__EXERCISE GOAL__:
Please find every line in the records below that contains the word "left", and copy it.
========================================================================
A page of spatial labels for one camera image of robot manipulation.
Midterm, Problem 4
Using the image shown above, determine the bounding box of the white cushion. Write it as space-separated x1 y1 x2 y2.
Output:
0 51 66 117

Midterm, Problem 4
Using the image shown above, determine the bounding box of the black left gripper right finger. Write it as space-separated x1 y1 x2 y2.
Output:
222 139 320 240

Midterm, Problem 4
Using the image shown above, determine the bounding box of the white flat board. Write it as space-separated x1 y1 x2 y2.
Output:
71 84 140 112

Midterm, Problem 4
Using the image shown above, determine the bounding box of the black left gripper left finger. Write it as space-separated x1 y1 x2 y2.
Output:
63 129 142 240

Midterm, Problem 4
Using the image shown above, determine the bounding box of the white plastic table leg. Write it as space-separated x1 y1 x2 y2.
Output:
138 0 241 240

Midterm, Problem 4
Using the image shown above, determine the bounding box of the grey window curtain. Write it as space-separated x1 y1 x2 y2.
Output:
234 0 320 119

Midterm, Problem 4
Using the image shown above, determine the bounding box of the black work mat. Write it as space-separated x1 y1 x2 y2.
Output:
========================================================================
__RESULT__:
Using the image shown above, determine the bounding box of the black left gripper right finger. Write it as space-separated x1 y1 x2 y2.
Using the image shown above, determine the bounding box of the black left gripper left finger. Write it as space-separated x1 y1 x2 y2.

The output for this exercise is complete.